Armstrong told the Washington Free Beacon in an email that although the AP contacted him, he was not the main source of information and documents. "The AP's reports are pretty obviously based on documentary evidence provided by insiders concerned about the regime-change programs," he said, adding that he was never fully briefed on what he called USAID’s "clandestine, covert operations."

"Because the SFRC had investigated these scandalously run secret programs during my tenure on the Committee staff, and because my boss (Chairman [John] Kerry) was concerned enough to put a hold on the programs for a while, I was logically among the dozens of people to be called by the AP reporters," he said.

Armstrong has long raised the ire of U.S. officials and activists advocating a tough line against the Castro regime. Foreign policy officials in the George W. Bush administration attempted to reassign Armstrong from Latin American intelligence after arguing that he was "soft" on threats from Cuba, according to a 2003 report by the New York Times.

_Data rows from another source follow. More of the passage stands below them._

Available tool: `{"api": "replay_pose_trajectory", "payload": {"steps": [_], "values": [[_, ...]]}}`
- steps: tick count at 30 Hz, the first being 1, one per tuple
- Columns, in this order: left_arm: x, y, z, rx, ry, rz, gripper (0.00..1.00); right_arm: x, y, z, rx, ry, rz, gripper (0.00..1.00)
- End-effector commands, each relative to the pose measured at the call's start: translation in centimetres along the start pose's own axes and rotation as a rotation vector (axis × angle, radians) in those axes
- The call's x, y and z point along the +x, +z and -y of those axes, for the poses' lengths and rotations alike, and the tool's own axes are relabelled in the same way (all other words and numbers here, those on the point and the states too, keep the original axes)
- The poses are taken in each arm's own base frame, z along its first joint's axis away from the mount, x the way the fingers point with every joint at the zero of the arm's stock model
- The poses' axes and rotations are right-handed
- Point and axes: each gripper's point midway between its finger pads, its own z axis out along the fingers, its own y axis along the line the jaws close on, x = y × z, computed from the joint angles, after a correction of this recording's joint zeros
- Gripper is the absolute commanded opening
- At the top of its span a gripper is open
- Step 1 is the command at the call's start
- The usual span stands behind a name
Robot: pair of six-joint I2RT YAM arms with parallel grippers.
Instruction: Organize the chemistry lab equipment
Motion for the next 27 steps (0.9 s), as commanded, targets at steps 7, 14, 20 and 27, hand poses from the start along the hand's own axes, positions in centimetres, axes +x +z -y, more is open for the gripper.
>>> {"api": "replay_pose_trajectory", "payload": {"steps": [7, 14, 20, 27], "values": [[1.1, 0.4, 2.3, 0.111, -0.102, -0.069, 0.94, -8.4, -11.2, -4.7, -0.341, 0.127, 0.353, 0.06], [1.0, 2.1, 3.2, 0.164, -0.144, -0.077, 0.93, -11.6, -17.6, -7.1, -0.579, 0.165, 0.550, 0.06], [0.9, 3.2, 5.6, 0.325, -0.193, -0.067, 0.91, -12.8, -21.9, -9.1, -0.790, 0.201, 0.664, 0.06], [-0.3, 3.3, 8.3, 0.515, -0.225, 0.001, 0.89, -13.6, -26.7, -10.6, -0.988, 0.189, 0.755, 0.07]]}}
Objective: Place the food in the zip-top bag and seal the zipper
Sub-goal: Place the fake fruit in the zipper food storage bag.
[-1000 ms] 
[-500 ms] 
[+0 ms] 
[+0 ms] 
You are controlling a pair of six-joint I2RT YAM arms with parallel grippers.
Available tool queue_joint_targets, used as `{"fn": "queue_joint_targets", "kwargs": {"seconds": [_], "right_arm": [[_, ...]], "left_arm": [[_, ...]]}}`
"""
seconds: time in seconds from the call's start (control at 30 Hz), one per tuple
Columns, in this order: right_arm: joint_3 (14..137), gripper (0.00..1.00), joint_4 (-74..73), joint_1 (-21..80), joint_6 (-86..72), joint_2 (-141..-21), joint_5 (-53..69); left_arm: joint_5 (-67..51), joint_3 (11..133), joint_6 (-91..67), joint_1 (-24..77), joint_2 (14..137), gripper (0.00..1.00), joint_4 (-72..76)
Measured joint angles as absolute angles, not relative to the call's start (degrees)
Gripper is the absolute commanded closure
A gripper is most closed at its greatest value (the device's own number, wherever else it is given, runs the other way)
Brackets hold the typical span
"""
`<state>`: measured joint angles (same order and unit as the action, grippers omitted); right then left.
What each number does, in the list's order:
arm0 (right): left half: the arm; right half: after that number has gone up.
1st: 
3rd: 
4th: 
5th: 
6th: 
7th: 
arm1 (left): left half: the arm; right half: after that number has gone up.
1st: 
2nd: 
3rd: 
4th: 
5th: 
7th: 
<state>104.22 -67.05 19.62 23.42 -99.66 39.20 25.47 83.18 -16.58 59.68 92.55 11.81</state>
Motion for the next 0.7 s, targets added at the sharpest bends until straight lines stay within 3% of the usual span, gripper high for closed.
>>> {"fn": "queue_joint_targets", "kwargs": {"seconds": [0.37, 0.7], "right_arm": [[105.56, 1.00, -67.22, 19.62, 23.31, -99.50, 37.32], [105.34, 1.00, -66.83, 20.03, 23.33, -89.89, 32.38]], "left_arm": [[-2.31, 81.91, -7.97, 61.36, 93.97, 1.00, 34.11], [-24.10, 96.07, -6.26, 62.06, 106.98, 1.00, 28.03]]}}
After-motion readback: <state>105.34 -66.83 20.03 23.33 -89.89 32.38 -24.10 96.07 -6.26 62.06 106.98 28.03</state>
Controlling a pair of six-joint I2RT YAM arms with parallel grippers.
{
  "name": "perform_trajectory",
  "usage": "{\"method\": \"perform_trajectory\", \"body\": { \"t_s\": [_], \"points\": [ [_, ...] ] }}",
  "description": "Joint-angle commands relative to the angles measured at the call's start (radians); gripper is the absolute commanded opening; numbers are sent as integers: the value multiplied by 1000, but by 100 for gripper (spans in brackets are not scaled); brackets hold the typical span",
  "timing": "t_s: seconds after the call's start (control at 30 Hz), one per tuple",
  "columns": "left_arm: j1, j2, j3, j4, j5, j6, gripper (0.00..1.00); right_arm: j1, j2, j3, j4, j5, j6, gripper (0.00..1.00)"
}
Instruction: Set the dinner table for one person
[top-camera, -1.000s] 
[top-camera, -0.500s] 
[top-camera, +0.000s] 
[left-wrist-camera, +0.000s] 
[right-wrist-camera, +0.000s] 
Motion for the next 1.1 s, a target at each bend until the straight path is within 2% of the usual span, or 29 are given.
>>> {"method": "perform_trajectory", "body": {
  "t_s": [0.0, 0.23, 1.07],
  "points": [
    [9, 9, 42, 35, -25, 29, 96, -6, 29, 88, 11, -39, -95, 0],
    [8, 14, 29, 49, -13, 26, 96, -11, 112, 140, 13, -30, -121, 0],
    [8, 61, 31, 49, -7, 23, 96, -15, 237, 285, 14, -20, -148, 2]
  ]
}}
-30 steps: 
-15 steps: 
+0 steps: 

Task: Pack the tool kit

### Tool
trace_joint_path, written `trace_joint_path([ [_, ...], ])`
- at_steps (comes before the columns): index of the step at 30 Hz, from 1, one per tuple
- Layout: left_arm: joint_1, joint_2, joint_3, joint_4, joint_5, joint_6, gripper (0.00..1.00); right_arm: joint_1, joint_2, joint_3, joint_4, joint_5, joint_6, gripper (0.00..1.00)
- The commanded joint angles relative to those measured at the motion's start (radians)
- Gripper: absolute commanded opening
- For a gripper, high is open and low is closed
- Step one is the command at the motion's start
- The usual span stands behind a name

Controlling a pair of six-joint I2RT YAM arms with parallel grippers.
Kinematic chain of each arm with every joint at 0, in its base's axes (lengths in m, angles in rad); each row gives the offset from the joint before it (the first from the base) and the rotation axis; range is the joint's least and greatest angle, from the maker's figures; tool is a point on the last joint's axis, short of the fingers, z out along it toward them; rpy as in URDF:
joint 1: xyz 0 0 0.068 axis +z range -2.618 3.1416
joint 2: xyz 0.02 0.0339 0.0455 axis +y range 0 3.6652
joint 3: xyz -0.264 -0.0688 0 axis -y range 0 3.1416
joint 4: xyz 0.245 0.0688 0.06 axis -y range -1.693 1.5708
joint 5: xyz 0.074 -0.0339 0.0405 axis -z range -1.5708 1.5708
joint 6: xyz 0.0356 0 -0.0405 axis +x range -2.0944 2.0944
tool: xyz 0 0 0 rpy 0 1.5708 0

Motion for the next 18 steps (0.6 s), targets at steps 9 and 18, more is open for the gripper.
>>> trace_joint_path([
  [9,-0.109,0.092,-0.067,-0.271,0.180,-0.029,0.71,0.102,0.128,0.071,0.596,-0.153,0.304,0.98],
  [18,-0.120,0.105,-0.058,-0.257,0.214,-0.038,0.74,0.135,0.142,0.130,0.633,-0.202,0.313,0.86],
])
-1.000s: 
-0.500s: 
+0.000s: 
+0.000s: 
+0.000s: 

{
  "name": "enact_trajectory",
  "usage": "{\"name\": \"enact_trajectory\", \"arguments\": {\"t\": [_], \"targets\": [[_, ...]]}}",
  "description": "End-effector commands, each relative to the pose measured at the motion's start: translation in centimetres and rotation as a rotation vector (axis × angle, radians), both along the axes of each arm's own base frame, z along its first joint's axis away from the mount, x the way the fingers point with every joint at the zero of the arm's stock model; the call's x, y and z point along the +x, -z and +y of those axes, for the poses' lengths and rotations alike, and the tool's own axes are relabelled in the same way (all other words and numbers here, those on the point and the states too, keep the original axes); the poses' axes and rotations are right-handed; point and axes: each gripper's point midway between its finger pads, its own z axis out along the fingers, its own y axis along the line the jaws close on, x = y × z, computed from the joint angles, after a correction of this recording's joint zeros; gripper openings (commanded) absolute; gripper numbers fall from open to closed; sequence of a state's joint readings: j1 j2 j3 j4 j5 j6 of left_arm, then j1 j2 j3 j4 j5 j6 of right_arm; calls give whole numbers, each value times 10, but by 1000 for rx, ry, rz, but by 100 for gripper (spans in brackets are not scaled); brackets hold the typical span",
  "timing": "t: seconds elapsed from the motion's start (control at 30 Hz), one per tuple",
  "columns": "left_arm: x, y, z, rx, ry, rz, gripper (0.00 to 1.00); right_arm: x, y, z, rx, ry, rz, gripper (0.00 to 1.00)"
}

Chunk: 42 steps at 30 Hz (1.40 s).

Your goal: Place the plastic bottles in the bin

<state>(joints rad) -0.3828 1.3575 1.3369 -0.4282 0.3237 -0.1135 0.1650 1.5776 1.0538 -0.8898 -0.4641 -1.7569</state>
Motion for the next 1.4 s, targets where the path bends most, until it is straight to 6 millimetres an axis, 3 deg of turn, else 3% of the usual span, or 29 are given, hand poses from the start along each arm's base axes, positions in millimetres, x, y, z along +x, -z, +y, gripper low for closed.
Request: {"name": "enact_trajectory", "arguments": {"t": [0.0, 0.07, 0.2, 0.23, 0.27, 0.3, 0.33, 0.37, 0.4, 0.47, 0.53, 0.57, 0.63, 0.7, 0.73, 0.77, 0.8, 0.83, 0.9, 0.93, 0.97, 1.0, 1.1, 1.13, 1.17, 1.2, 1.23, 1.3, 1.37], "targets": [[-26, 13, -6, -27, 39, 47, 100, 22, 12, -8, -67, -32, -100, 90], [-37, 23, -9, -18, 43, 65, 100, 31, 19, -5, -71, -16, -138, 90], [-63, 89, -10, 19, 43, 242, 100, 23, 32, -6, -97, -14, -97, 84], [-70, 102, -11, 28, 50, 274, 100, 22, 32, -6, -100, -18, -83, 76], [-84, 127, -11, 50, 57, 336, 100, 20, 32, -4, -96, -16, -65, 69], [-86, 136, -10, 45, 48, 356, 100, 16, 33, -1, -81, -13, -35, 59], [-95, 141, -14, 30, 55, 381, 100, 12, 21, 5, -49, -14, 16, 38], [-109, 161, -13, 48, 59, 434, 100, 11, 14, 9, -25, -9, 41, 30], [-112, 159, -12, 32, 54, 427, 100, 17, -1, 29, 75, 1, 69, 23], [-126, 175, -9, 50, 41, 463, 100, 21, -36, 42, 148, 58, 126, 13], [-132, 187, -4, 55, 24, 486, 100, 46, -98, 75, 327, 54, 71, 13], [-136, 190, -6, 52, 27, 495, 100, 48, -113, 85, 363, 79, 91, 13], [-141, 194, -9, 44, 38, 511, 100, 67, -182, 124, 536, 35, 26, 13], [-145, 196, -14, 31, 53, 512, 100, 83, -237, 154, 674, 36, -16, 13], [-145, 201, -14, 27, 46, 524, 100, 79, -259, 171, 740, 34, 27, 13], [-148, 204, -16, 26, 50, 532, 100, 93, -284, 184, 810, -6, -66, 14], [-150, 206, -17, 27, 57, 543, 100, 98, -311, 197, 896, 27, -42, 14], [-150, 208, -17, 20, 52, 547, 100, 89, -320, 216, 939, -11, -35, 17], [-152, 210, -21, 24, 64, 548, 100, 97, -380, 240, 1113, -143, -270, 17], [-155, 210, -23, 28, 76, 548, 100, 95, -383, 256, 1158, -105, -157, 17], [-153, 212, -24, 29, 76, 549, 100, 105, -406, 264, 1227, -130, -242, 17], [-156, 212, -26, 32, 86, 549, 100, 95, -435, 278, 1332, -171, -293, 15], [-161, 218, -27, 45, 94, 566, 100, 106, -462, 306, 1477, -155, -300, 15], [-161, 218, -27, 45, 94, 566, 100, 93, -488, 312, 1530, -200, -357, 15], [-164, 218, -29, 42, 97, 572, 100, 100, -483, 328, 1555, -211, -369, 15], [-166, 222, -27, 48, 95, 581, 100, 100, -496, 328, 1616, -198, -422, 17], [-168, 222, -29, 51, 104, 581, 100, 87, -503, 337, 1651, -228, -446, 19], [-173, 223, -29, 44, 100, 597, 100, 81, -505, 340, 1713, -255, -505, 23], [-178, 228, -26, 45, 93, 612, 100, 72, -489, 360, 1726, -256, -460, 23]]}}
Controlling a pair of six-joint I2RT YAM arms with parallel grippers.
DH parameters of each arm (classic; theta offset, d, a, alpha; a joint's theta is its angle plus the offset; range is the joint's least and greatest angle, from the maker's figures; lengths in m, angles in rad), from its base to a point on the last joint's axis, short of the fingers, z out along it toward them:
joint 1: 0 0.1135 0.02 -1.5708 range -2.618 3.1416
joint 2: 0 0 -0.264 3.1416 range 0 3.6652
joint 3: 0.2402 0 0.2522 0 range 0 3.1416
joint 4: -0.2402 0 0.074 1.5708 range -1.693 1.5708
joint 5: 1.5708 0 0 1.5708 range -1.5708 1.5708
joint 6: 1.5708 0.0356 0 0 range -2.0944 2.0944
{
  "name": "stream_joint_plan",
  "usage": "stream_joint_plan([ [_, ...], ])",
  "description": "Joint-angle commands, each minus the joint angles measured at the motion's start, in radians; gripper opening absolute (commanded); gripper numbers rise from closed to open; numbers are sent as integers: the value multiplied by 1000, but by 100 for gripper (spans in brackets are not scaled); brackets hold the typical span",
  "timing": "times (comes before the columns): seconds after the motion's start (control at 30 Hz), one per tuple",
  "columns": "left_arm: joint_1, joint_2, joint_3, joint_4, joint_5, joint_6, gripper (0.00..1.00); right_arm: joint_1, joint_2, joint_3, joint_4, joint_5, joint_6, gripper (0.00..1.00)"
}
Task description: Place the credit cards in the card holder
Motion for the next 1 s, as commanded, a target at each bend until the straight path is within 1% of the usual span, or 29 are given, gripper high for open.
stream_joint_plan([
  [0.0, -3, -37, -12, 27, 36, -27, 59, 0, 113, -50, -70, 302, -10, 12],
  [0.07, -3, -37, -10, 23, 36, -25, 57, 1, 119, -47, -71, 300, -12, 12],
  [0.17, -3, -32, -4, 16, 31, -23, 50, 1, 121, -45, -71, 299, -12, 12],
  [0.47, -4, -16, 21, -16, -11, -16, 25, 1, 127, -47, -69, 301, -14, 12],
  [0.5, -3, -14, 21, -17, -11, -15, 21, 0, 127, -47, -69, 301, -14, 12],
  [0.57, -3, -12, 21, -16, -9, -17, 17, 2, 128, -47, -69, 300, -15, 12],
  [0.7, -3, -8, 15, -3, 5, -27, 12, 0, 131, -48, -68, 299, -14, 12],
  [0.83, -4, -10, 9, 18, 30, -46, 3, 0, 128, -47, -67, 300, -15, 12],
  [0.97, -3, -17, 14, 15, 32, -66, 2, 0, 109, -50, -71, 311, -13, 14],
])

He wrote in a 2011 op-ed that "it’s time to clean up the regime-change programs" and focus on securing the release of Alan Gross, a former USAID subcontractor who has been imprisoned for almost five years in Cuba. Gross worked to provide Internet access to small Cuban communities, but authorities arrested him on charges of attempting to destabilize the government.

Armstrong also served as Deputy National Intelligence Officer for Latin America when a widely criticized Pentagon report about Cuba was drafted. The 1997 report from the Defense Intelligence Agency (DIA) determined that Cuba’s military "poses a negligible conventional threat to the U.S. or surrounding countries."

The original drafter of the report was Ana Montes. Montes was later revealedto be a top Cuban spy in the U.S. government and is currently serving a 25-year prison sentence.

Armstrong said one of his responsibilities as a senior intelligence officer at the time was to "shepherd it through interagency coordination."

"The draft was very weak and was heavily rewritten by representatives of all 15 agencies at the table," he said. "All 15 agencies endorsed the rewritten paper without reservation."

He added that he was "deeply shocked by her arrest" and that "not one of the dozens of [intelligence community] professionals with whom Montes interacted suspected she was a spy."

Critics of Cuba’s government note that it continues to be a U.S.-designatedsponsor of terrorism and authoritarian regimes, and that it attempted an arms shipment to North Korea last year that violated U.S. and international sanctions.

An AP spokeswoman declined to comment on what information its reporters received from Armstrong or other sources. "We don’t discuss our sourcing," said senior media relations manager Erin Madigan White in an email.

Jose Cardenas, a former senior USAID administrator in the George W. Bush administration who helped oversee the Cuba program, said in an interview that the AP "jumped to too many conclusions" and "misinterpreted" internal documents about the program. Although some security protocols were necessary to not arouse the suspicion of Cuban authorities, the projects were more about developing relations between young Cubans rather than instigating a rebellion, he said.

The AP’s source is "acting on a political agenda," Cardenas claimed.

"It raises serious questions about the veracity and integrity of their whole story," he said.

The AP published a blog post on Thursday that provided some background on its reporting. It said reporter Desmond Butler’s "source gave him a new batch of documents" for the article, and noted that one of the investigative reporters used a secure phone and encrypted emails "because communications in Venezuela, like Cuba, are not considered secure."

The AP also described how one of its reporters repeatedly attempted to contact the main organizer of a group of Venezuelans who traveled to Cuba for the program, including filming the woman as she refused to talk outside her house and slammed her door. A Venezuelan human rights group involved in the program denounced the AP’s reporting on Thursday and accused it of harassing one of its members.

The reporters who covered the story won a $500 prize for keeping "the AP out front on American secret activities in Cuba," according to the AP.